TASK OBJECTIVE
Could you filter the records below and return each line that holds "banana"?

== DATA TO USE

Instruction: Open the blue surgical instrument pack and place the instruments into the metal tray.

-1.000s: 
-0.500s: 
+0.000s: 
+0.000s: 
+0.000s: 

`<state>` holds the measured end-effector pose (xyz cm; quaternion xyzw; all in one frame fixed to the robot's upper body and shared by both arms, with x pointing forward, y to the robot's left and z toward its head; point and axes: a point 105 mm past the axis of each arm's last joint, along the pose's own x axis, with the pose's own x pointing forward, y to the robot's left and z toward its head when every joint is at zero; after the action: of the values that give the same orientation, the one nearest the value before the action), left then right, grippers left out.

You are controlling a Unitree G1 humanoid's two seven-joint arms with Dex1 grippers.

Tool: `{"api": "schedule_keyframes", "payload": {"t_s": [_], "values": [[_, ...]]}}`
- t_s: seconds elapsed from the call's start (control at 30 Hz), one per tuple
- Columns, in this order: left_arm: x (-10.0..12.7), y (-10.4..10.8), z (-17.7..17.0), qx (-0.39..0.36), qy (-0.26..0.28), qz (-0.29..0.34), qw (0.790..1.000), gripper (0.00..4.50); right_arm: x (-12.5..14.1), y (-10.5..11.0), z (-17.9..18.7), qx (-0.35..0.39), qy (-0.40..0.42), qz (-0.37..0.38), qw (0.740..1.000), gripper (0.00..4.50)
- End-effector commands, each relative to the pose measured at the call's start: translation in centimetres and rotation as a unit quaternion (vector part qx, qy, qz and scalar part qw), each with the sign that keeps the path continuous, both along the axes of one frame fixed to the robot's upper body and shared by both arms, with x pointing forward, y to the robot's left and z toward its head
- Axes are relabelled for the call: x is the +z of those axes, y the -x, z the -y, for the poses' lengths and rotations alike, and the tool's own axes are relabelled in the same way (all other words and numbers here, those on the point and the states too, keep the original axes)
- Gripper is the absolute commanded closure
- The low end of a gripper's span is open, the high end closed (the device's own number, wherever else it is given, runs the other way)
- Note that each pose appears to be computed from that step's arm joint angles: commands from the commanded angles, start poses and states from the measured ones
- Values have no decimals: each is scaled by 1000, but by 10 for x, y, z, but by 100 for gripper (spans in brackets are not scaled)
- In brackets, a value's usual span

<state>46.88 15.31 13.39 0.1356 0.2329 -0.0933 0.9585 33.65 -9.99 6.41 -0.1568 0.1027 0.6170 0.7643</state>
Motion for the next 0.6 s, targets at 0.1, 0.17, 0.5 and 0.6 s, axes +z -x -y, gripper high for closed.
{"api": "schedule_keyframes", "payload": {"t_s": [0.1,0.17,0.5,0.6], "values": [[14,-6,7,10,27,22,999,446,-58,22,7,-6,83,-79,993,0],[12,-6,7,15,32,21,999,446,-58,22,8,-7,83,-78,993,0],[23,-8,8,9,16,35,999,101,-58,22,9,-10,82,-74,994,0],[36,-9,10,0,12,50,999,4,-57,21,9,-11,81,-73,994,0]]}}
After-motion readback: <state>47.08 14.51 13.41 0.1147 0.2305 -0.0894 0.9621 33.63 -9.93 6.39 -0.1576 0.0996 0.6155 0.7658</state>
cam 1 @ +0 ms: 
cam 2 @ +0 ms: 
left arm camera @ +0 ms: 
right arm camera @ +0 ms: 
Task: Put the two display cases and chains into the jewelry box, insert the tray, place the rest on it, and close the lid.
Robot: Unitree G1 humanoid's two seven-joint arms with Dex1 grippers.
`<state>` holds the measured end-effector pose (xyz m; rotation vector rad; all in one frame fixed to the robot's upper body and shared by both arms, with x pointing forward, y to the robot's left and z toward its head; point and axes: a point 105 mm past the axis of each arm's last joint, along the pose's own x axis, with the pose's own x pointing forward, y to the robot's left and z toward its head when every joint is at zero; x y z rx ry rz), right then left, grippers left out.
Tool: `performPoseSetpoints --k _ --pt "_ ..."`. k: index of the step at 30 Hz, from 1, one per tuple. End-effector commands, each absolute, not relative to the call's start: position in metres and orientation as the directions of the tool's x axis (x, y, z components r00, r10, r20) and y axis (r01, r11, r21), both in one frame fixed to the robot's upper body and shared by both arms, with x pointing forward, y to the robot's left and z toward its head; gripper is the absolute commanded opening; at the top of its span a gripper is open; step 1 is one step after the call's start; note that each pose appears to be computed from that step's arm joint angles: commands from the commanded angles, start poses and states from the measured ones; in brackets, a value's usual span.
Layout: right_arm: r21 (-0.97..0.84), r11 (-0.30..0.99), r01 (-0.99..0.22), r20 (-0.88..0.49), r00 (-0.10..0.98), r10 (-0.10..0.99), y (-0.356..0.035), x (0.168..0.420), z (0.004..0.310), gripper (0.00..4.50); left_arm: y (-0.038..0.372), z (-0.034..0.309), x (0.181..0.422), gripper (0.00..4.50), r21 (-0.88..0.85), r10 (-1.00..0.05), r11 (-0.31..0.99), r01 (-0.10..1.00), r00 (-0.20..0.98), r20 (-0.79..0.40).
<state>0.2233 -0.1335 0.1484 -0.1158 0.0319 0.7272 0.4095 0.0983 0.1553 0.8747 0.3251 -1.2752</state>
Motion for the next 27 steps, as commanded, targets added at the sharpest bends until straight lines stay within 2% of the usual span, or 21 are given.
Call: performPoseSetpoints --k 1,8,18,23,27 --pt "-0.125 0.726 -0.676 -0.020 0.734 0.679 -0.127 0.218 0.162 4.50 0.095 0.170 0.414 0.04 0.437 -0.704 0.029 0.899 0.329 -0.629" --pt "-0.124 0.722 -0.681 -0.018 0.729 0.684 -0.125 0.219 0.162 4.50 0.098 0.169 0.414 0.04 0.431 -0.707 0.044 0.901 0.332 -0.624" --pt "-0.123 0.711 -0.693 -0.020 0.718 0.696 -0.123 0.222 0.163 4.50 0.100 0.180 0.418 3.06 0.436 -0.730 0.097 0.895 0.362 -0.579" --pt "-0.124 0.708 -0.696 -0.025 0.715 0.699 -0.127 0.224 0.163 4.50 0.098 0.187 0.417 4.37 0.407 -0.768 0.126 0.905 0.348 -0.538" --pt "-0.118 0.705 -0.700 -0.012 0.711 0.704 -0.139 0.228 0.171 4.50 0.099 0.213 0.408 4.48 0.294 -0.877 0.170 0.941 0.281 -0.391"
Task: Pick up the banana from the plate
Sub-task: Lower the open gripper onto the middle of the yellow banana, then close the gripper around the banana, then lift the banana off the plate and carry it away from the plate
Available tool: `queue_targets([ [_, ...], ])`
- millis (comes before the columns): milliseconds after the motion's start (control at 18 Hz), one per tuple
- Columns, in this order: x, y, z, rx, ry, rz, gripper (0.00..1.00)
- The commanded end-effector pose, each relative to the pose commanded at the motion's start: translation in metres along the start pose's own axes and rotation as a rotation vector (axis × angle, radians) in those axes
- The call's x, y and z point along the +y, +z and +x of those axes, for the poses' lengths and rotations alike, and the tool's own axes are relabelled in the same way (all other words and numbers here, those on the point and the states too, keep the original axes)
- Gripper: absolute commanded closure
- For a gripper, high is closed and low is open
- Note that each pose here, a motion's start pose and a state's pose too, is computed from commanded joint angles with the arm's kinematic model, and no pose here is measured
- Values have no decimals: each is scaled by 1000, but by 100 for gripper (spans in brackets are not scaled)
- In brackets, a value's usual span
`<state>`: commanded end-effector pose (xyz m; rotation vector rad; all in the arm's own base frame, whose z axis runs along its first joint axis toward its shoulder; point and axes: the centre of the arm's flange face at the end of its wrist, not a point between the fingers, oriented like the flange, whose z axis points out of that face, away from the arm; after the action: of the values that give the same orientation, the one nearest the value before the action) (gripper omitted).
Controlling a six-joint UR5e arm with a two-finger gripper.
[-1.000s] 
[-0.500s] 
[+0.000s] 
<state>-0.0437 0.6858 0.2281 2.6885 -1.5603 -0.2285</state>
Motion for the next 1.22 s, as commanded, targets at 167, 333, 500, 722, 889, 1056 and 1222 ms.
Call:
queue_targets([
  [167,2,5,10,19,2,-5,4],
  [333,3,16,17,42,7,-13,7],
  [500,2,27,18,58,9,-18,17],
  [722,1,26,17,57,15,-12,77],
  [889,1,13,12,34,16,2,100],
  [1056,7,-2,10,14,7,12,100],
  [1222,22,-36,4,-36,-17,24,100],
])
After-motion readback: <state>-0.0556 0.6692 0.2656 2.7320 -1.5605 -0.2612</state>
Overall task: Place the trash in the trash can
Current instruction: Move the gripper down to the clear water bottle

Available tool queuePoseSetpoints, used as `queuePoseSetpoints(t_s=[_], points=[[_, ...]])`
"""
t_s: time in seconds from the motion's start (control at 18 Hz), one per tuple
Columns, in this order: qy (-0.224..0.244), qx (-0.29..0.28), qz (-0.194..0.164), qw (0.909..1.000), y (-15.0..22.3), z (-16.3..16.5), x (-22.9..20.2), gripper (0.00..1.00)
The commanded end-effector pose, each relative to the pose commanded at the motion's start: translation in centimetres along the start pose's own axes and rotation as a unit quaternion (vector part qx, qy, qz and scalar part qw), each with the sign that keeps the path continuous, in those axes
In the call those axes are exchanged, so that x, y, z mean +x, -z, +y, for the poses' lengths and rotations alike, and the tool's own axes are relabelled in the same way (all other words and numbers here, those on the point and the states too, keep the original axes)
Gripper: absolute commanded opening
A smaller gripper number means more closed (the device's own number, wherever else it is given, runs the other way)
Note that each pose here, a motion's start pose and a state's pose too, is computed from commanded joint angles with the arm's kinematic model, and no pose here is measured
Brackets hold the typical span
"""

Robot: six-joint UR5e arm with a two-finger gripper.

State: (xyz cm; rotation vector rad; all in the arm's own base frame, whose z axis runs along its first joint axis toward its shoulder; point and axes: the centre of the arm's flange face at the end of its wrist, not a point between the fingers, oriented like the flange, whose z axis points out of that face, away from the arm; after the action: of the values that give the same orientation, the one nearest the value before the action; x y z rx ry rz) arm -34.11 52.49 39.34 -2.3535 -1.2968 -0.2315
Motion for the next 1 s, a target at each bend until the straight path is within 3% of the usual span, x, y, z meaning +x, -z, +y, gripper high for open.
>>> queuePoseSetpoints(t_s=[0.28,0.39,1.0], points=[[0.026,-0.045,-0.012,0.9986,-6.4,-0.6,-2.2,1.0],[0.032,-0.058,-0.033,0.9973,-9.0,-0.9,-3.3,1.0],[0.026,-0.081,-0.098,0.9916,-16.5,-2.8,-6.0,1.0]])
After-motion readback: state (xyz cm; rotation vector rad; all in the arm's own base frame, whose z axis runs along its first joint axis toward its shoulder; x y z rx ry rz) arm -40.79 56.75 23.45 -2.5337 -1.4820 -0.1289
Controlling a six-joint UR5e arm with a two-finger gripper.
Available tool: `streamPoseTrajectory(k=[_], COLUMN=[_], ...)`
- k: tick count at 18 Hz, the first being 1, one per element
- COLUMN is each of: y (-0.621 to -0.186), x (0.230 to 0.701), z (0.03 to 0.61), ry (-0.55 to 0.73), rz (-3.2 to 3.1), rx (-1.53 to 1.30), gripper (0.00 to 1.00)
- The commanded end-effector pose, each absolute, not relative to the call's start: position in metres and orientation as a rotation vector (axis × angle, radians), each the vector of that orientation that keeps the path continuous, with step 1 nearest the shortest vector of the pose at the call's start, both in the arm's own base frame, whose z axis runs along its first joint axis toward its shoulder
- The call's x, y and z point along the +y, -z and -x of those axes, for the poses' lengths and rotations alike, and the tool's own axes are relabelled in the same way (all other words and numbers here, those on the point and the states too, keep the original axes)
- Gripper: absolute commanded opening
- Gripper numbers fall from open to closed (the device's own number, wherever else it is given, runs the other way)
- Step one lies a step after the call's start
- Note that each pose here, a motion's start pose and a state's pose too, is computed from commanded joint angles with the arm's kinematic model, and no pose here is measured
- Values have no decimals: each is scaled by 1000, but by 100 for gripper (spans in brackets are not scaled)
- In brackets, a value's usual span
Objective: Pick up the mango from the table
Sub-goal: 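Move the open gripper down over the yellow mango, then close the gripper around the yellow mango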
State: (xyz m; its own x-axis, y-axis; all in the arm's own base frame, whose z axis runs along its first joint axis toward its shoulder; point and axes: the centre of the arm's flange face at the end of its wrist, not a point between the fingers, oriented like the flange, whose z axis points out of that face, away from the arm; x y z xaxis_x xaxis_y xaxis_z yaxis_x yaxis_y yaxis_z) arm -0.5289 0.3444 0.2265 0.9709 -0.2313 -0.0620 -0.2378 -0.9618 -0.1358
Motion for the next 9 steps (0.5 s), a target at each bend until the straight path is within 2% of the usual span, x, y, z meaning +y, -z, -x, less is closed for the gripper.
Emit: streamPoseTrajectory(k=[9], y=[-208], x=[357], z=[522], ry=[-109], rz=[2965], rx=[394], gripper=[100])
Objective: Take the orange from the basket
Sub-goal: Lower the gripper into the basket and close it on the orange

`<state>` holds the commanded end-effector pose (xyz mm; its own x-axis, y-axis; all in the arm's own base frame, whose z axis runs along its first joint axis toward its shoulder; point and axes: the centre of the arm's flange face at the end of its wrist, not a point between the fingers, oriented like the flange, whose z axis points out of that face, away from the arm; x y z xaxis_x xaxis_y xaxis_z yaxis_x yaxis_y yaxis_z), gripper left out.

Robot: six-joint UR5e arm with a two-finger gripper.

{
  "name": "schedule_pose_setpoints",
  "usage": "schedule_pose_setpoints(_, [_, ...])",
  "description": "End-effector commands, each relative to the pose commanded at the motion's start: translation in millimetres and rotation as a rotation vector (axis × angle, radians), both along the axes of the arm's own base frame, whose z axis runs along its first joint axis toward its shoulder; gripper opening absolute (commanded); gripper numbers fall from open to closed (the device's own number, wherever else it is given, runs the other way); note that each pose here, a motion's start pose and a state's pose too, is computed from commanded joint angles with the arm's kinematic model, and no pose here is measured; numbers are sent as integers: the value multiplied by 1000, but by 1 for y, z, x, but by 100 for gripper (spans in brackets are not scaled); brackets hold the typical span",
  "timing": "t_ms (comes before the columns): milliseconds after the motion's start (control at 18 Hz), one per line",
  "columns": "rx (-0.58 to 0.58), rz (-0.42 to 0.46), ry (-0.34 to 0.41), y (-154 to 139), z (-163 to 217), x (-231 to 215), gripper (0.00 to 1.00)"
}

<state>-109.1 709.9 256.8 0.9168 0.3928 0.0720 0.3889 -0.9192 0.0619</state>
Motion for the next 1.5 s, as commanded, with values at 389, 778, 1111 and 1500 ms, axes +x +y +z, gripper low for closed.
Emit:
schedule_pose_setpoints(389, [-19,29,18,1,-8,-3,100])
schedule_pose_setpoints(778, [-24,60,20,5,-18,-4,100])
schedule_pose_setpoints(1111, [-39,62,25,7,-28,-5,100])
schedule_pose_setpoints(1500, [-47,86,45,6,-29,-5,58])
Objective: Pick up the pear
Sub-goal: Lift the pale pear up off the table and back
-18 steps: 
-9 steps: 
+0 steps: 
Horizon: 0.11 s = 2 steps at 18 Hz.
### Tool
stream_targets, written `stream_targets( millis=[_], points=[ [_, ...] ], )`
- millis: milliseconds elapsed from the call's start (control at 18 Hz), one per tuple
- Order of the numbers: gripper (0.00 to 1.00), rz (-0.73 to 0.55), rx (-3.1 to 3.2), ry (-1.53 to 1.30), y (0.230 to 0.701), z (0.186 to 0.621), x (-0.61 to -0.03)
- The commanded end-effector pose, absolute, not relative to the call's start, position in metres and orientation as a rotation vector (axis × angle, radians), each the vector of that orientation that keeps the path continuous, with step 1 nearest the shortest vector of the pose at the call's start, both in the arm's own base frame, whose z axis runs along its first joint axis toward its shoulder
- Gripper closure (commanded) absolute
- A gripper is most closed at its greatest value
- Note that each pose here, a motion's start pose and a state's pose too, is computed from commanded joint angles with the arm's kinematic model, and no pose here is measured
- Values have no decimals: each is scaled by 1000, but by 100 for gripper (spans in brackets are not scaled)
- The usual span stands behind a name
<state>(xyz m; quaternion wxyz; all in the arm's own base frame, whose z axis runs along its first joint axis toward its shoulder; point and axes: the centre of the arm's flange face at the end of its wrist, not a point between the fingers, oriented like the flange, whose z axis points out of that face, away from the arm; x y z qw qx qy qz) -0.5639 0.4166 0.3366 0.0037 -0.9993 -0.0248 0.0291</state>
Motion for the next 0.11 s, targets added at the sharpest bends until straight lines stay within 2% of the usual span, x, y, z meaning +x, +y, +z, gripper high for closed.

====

OUTPUT BELOW
Task: Pick up the banana from the plate
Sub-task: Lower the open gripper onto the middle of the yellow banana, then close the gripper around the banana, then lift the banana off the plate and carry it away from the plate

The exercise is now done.